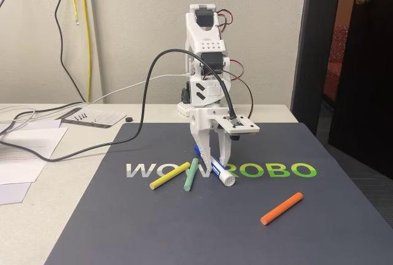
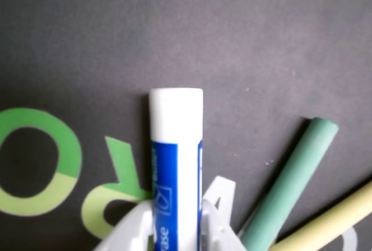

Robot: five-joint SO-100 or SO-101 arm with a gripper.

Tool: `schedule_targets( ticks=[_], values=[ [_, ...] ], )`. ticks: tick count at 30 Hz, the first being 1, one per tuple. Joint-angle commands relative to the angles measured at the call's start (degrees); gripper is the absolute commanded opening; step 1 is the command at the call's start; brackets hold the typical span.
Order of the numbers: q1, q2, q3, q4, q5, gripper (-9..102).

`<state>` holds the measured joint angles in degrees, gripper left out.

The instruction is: Pick up the blue marker.

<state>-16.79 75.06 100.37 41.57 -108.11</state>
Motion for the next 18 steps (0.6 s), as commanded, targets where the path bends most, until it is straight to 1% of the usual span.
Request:
schedule_targets(
  ticks=[1, 7, 13, 18],
  values=[
    [-0.62, 1.05, 0.09, -0.35, 1.32, 0],
    [-1.49, 5.62, 0.09, 3.25, 4.92, 0],
    [-3.60, 10.99, -1.14, 7.82, 13.71, 0],
    [-5.27, 14.33, -5.71, 15.47, 20.39, 0]
  ],
)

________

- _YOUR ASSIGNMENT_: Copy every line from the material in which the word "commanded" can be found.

- _SOLVED EXERCISE_:
Tool: `schedule_targets( ticks=[_], values=[ [_, ...] ], )`. ticks: tick count at 30 Hz, the first being 1, one per tuple. Joint-angle commands relative to the angles measured at the call's start (degrees); gripper is the absolute commanded opening; step 1 is the command at the call's start; brackets hold the typical span.
Motion for the next 18 steps (0.6 s), as commanded, targets where the path bends most, until it is straight to 1% of the usual span.

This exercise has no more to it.